Exercise details: Take every line of the material below that includes the string "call" and copy it out.

***** Entries provided

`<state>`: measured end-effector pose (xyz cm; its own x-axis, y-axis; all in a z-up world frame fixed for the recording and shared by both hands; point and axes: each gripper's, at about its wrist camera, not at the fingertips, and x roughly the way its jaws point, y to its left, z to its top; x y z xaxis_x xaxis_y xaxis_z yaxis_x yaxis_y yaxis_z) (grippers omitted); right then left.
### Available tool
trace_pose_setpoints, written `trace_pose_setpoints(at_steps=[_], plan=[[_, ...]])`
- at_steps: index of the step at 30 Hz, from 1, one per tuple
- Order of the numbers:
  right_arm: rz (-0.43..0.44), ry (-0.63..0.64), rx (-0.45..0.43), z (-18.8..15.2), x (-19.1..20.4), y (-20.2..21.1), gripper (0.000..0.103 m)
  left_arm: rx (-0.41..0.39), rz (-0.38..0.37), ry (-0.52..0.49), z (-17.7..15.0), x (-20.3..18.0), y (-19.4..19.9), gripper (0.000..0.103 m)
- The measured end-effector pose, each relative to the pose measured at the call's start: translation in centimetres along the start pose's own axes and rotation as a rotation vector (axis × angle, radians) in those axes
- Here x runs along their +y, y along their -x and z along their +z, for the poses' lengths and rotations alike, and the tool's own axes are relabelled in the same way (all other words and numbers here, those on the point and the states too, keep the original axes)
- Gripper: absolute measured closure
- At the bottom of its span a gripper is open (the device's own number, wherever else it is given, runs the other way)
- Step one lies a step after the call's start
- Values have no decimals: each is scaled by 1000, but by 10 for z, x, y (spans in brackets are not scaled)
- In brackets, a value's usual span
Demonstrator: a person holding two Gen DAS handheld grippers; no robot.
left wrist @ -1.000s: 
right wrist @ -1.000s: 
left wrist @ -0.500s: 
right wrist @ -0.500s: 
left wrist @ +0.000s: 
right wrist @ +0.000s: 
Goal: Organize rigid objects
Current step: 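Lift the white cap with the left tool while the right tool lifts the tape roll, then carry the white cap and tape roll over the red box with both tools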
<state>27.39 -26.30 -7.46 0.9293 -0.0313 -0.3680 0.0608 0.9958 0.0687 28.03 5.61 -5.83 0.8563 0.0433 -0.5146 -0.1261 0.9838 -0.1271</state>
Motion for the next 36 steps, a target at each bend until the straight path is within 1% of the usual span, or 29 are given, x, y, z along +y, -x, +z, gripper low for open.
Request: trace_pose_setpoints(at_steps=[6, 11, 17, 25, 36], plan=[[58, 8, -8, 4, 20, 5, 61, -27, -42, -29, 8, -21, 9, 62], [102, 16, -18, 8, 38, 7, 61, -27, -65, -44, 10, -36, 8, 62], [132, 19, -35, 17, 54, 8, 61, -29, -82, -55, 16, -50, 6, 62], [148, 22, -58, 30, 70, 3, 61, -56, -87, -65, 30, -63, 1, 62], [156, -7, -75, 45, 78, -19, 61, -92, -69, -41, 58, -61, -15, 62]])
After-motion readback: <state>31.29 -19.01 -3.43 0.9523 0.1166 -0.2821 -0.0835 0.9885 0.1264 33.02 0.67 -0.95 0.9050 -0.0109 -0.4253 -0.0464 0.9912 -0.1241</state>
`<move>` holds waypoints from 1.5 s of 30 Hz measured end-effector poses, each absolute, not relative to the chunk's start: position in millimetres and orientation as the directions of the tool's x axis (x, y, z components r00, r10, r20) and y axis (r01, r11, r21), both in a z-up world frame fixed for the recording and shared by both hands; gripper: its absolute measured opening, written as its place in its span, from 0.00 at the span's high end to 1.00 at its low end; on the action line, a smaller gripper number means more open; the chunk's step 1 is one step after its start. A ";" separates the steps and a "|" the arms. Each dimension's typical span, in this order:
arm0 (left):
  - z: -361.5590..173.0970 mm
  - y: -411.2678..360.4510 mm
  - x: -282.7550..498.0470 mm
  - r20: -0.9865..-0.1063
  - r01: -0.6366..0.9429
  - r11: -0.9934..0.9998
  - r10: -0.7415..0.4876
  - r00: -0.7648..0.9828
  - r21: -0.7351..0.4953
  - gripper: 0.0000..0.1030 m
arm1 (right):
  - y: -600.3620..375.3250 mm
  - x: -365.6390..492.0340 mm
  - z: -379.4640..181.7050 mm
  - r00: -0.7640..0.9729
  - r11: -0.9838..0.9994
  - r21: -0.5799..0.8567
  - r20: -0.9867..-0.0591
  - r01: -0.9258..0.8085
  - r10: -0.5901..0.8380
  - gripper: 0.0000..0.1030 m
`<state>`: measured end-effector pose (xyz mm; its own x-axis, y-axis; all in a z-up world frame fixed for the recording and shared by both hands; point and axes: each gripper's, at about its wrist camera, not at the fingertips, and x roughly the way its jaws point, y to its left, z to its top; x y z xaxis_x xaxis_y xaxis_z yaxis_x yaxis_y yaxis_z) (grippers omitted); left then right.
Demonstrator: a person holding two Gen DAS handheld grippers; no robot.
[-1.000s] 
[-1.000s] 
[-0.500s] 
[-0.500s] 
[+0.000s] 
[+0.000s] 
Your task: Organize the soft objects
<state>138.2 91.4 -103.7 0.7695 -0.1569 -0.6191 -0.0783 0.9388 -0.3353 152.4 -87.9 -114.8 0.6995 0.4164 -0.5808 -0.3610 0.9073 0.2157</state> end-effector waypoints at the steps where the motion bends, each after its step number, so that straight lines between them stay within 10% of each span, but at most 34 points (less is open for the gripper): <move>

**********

Task solution:
- The measured end-effector pose, each relative to the pose measured at the call's start: translation in centimetres along the start pose's own axes and rotation as a rotation vector (axis × angle, radians) in those axes
- Step one lies a step after the call's start

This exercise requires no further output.